Bidou, Omer, le bonhomme untel, la squaw, ‘’Pas fiable’’ Loiselle, Ti-zoune, Bazou, M. Ladouceur! C’était la jungle quotidienne du Chic Palace, chic hôtel sur la rue Lafleur à côté du Farmer supplie’s à Lachute. C’était l’époque des grosses Laurentides jusqu’à perte d’identité.

C’était l’époque des 24 heures du dix! Des films toute la nuit sur les ondes de télé métropole. C’était le début de la fin de la salle de cinéma dans notre région. Le cinéma de Lachute ne présentait à la fin que des films pornos! Des films de fesses comme disait le monde dans le temps.

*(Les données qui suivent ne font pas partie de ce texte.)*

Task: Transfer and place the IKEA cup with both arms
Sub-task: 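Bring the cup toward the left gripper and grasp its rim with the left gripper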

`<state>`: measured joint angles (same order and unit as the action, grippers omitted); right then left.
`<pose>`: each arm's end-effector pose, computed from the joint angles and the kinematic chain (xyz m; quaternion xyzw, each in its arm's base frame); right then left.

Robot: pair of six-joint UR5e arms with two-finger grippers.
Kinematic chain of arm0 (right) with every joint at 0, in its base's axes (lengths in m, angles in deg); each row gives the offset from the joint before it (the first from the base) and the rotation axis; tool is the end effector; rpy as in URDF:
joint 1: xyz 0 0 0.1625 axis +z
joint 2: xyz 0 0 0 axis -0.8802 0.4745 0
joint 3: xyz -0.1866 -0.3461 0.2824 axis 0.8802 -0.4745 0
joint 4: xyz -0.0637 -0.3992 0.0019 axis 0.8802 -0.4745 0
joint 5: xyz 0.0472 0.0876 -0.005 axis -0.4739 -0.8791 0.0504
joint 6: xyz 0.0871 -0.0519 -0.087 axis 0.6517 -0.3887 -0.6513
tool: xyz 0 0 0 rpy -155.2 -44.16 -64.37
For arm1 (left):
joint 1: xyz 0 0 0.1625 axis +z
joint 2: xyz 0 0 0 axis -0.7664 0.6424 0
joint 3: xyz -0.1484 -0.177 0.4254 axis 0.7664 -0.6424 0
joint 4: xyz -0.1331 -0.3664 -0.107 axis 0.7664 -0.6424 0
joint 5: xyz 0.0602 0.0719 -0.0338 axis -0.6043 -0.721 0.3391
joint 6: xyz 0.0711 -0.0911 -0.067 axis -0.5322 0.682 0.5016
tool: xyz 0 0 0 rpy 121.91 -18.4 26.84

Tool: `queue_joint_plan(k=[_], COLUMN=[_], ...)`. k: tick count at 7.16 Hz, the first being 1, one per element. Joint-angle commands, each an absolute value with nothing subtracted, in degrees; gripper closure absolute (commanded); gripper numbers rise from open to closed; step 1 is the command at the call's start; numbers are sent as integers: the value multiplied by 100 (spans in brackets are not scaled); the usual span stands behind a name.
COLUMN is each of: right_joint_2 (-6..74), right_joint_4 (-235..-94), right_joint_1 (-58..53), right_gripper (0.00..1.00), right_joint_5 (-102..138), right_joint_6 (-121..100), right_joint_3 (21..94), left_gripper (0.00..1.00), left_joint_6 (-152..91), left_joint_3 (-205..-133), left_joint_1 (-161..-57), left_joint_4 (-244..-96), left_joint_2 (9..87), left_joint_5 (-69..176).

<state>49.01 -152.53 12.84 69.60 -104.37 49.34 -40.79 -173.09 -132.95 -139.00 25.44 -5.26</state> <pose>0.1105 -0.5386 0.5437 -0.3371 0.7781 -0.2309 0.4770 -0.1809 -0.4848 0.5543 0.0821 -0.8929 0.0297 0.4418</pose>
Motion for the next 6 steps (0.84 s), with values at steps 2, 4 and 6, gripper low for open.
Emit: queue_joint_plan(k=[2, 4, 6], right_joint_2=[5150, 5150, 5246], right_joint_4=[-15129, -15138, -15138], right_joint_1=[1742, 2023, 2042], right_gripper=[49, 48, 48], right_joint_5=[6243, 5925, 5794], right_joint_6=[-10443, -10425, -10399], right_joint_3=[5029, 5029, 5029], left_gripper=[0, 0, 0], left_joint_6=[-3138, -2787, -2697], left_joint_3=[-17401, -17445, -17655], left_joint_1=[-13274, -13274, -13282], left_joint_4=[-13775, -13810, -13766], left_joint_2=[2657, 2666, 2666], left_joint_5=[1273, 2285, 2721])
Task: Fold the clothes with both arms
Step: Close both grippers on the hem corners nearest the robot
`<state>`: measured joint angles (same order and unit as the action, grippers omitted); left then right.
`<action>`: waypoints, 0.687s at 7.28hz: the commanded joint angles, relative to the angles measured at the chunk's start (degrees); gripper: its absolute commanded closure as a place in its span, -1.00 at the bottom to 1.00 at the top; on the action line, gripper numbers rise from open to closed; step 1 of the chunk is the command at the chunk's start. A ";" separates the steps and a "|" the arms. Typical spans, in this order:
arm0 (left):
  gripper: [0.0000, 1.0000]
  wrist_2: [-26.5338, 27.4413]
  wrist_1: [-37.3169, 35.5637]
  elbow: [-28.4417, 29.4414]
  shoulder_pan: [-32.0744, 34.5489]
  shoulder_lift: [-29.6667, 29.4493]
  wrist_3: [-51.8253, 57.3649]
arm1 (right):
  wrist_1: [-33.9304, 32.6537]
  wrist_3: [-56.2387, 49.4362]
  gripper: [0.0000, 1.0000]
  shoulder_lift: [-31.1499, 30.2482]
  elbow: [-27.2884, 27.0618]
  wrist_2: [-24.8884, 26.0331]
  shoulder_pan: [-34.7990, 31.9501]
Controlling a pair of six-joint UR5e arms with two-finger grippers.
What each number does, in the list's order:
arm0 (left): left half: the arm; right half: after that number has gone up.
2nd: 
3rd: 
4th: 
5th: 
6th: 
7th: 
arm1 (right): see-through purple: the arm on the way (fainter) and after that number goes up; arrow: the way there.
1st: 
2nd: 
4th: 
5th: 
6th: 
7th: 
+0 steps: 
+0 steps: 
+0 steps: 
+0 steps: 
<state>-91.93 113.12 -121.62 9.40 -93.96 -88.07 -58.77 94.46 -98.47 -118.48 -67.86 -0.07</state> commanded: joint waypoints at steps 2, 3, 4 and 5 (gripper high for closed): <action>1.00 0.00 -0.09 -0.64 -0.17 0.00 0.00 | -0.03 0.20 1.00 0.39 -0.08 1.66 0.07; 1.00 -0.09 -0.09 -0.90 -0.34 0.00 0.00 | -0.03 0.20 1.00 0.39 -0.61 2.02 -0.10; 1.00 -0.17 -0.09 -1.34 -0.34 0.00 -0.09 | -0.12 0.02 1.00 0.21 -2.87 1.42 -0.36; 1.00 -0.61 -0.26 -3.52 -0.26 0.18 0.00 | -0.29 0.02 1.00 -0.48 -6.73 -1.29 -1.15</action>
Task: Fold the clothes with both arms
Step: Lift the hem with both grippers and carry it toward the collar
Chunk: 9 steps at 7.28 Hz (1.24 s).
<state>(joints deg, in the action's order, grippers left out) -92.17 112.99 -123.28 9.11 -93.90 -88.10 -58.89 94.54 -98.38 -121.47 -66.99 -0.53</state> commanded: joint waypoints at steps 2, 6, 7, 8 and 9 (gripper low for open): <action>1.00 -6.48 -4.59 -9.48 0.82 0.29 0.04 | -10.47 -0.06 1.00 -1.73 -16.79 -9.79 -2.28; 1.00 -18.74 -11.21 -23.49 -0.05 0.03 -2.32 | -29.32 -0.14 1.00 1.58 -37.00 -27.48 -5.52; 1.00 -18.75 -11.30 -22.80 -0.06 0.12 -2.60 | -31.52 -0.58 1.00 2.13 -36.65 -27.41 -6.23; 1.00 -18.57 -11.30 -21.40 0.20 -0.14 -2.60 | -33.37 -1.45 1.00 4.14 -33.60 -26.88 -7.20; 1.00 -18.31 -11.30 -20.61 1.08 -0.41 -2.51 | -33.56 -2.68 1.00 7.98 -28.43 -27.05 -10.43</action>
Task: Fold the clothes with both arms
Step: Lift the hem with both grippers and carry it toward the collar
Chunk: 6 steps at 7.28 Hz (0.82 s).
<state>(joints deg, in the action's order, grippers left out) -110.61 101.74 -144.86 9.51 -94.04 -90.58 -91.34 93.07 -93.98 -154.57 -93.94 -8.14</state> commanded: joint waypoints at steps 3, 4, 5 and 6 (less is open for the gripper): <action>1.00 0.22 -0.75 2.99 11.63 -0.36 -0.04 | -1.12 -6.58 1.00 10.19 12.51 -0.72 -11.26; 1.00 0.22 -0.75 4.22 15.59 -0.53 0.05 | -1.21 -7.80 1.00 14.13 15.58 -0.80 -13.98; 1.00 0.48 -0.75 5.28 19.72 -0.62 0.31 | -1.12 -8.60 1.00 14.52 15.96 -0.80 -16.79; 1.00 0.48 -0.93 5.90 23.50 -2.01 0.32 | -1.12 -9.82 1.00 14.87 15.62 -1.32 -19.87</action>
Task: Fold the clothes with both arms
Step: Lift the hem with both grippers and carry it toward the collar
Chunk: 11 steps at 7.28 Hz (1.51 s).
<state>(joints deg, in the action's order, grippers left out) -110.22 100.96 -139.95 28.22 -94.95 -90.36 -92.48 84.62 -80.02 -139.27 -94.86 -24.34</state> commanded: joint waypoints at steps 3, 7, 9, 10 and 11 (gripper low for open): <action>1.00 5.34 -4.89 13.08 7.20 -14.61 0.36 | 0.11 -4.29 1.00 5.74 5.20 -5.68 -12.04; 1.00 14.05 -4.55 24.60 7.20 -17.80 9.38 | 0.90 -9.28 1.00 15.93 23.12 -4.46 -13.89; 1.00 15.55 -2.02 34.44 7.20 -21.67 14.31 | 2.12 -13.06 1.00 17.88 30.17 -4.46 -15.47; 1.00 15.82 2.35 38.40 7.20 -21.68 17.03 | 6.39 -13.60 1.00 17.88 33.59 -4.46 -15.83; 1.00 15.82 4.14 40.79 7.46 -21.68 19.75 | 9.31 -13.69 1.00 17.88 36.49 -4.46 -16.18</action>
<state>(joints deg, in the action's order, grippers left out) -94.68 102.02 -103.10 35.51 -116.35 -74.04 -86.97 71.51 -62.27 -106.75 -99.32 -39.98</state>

Bien sûr que chaque hôtel de ce genre à son vendeur de poud’ et son shylock! Dans le temps de mémoire au Chic Palace tout le monde l’appelait ‘’le Narfé’’ ! C’était un homme occupé comme on dit!

Le Chic Palace a connu ses grosses années dans les années 60.

Moi j’ai connu les dernières années après la gloire, après les beaux souvenirs. J’ai connu le chic Palace dans le temps qu’il y avait encore à côté le stand à Taxi, pas trop loin le Farmer supplie et de l’autre bord le stand à pétaque! Moi j’ai connu l’autre côté moins glamour, plus crasse! Je me souviens des années de misère où le Palace roulait le 1er du mois.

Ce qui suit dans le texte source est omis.